**What the task asks:** Give the lines below again exactly, starting with the line that holds "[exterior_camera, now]" and going on through the line that holds "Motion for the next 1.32".
-- Source material follows --
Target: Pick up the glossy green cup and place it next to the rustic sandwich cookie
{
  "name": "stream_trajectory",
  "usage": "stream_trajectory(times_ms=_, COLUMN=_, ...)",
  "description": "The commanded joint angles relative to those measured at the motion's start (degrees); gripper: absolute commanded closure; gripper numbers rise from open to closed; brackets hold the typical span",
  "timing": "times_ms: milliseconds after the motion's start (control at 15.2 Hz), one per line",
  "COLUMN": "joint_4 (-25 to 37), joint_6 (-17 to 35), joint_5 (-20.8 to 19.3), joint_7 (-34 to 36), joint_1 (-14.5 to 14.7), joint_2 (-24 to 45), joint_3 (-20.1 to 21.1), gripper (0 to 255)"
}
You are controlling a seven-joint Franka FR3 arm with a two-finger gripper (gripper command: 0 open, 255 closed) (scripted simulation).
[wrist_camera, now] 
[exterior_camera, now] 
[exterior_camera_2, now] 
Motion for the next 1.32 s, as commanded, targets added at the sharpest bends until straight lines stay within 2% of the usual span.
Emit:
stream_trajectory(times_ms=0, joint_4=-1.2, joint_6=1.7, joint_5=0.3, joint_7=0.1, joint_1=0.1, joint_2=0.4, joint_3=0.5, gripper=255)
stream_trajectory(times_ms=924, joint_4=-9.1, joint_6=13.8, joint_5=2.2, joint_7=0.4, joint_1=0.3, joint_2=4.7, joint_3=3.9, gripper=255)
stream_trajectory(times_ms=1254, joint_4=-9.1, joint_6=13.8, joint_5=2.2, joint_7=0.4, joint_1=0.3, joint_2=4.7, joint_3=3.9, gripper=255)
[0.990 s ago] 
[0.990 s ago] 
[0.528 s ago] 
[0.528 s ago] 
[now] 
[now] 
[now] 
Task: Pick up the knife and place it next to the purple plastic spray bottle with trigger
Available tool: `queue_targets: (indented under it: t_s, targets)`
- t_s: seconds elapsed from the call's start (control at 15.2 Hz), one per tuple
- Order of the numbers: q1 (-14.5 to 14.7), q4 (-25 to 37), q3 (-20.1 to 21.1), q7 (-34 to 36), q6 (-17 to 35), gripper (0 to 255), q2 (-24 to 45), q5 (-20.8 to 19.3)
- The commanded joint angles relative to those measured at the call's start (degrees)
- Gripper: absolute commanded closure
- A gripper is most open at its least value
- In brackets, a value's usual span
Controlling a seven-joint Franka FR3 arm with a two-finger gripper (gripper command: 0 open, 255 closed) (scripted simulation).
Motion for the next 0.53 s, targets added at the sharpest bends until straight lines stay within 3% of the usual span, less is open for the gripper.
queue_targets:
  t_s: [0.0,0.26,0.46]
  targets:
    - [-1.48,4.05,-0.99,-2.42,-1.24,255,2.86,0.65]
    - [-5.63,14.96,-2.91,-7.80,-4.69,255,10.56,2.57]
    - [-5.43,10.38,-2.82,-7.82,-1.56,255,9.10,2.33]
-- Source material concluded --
**Task output:**
[exterior_camera, now] 
[exterior_camera_2, now] 
Motion for the next 1.32 s, as commanded, targets added at the sharpest bends until straight lines stay within 2% of the usual span.

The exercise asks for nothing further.